### Assignment
Return the listing below in full, exactly.

### Data listing
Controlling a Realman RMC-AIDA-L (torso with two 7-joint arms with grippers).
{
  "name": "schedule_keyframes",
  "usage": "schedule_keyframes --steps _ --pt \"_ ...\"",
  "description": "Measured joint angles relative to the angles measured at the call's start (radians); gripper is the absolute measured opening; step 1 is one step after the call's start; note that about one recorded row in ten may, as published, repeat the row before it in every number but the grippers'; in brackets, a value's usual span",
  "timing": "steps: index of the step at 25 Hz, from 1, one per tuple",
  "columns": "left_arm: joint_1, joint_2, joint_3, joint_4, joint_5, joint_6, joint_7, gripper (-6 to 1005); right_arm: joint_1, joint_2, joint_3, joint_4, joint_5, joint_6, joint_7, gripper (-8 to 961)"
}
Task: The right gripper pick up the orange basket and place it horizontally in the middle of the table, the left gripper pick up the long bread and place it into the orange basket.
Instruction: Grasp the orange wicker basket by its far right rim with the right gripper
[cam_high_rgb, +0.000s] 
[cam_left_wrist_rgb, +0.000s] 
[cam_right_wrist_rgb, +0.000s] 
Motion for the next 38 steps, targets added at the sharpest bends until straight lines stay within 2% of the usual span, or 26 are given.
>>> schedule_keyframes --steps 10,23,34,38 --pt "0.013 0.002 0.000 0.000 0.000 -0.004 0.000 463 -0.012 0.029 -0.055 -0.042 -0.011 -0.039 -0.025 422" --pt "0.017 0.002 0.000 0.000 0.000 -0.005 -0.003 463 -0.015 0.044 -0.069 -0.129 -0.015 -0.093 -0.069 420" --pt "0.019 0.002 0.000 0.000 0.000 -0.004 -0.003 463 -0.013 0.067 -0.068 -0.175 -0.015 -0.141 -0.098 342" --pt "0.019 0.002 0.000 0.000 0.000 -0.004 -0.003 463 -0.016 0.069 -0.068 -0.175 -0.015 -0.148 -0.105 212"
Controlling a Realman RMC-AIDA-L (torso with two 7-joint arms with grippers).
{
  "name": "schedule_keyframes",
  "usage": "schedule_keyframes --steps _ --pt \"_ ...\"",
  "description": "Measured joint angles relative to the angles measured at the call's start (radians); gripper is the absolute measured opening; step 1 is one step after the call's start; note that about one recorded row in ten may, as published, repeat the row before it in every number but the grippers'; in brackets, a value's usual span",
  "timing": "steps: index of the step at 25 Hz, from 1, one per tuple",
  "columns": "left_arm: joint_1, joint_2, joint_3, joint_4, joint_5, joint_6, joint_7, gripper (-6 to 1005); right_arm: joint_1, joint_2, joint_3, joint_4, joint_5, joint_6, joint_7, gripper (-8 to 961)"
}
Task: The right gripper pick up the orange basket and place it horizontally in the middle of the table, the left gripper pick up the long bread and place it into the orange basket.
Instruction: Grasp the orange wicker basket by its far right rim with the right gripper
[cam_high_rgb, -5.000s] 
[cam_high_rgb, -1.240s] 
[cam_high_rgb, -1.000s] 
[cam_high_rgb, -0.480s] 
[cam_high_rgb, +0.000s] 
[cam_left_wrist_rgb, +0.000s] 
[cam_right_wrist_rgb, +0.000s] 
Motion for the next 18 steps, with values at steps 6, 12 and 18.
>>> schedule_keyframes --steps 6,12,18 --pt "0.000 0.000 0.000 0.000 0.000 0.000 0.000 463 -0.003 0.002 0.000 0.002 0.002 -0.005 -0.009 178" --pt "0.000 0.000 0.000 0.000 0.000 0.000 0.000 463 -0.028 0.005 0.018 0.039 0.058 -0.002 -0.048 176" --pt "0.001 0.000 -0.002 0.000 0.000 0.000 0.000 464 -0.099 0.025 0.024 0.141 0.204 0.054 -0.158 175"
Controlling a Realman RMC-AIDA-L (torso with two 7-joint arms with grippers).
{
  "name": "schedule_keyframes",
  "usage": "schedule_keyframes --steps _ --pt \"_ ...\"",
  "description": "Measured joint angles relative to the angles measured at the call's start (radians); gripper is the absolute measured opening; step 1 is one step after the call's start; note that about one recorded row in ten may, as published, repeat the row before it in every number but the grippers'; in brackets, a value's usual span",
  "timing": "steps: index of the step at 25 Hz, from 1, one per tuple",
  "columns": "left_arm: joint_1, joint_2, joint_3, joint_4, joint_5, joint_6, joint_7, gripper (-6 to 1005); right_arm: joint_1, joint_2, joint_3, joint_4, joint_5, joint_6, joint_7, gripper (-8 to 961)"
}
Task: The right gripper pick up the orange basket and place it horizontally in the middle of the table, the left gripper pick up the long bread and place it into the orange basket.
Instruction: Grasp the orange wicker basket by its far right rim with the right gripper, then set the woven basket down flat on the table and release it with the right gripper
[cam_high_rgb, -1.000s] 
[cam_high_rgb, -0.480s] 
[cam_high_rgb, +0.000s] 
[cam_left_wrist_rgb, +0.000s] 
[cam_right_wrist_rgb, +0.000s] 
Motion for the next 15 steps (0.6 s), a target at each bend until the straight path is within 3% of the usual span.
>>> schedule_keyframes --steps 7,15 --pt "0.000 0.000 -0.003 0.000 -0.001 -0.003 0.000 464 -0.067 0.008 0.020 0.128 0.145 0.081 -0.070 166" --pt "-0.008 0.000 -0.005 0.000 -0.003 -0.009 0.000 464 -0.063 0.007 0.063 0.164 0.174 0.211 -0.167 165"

### Response below
Controlling a Realman RMC-AIDA-L (torso with two 7-joint arms with grippers).
{
  "name": "schedule_keyframes",
  "usage": "schedule_keyframes --steps _ --pt \"_ ...\"",
  "description": "Measured joint angles relative to the angles measured at the call's start (radians); gripper is the absolute measured opening; step 1 is one step after the call's start; note that about one recorded row in ten may, as published, repeat the row before it in every number but the grippers'; in brackets, a value's usual span",
  "timing": "steps: index of the step at 25 Hz, from 1, one per tuple",
  "columns": "left_arm: joint_1, joint_2, joint_3, joint_4, joint_5, joint_6, joint_7, gripper (-6 to 1005); right_arm: joint_1, joint_2, joint_3, joint_4, joint_5, joint_6, joint_7, gripper (-8 to 961)"
}
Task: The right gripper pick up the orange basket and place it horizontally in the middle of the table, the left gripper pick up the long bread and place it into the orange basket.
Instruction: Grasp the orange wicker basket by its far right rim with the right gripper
[cam_high_rgb, +0.000s] 
[cam_left_wrist_rgb, +0.000s] 
[cam_right_wrist_rgb, +0.000s] 
Motion for the next 38 steps, targets added at the sharpest bends until straight lines stay within 2% of the usual span, or 26 are given.
>>> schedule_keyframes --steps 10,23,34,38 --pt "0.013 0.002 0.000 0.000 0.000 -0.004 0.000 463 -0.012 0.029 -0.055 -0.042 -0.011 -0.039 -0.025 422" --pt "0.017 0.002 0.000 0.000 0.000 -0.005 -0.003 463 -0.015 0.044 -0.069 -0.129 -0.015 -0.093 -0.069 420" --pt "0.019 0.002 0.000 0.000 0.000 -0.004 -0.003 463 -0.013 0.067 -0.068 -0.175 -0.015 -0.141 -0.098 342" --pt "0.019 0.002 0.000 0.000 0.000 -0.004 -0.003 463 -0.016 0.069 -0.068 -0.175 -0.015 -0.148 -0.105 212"
Controlling a Realman RMC-AIDA-L (torso with two 7-joint arms with grippers).
{
  "name": "schedule_keyframes",
  "usage": "schedule_keyframes --steps _ --pt \"_ ...\"",
  "description": "Measured joint angles relative to the angles measured at the call's start (radians); gripper is the absolute measured opening; step 1 is one step after the call's start; note that about one recorded row in ten may, as published, repeat the row before it in every number but the grippers'; in brackets, a value's usual span",
  "timing": "steps: index of the step at 25 Hz, from 1, one per tuple",
  "columns": "left_arm: joint_1, joint_2, joint_3, joint_4, joint_5, joint_6, joint_7, gripper (-6 to 1005); right_arm: joint_1, joint_2, joint_3, joint_4, joint_5, joint_6, joint_7, gripper (-8 to 961)"
}
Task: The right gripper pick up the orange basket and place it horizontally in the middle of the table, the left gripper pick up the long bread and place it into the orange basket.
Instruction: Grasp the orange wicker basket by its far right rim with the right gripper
[cam_high_rgb, -5.000s] 
[cam_high_rgb, -1.240s] 
[cam_high_rgb, -1.000s] 
[cam_high_rgb, -0.480s] 
[cam_high_rgb, +0.000s] 
[cam_left_wrist_rgb, +0.000s] 
[cam_right_wrist_rgb, +0.000s] 
Motion for the next 18 steps, with values at steps 6, 12 and 18.
>>> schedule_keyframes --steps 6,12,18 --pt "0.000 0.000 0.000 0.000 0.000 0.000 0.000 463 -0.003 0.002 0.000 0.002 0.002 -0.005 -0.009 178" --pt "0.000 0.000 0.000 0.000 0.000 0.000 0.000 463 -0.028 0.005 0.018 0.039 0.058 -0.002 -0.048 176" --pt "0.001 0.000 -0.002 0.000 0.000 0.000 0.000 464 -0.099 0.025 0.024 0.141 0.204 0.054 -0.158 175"
Controlling a Realman RMC-AIDA-L (torso with two 7-joint arms with grippers).
{
  "name": "schedule_keyframes",
  "usage": "schedule_keyframes --steps _ --pt \"_ ...\"",
  "description": "Measured joint angles relative to the angles measured at the call's start (radians); gripper is the absolute measured opening; step 1 is one step after the call's start; note that about one recorded row in ten may, as published, repeat the row before it in every number but the grippers'; in brackets, a value's usual span",
  "timing": "steps: index of the step at 25 Hz, from 1, one per tuple",
  "columns": "left_arm: joint_1, joint_2, joint_3, joint_4, joint_5, joint_6, joint_7, gripper (-6 to 1005); right_arm: joint_1, joint_2, joint_3, joint_4, joint_5, joint_6, joint_7, gripper (-8 to 961)"
}
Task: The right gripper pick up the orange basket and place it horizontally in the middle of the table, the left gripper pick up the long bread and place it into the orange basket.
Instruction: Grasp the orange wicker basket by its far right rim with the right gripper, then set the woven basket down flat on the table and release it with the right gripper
[cam_high_rgb, -1.000s] 
[cam_high_rgb, -0.480s] 
[cam_high_rgb, +0.000s] 
[cam_left_wrist_rgb, +0.000s] 
[cam_right_wrist_rgb, +0.000s] 
Motion for the next 15 steps (0.6 s), a target at each bend until the straight path is within 3% of the usual span.
>>> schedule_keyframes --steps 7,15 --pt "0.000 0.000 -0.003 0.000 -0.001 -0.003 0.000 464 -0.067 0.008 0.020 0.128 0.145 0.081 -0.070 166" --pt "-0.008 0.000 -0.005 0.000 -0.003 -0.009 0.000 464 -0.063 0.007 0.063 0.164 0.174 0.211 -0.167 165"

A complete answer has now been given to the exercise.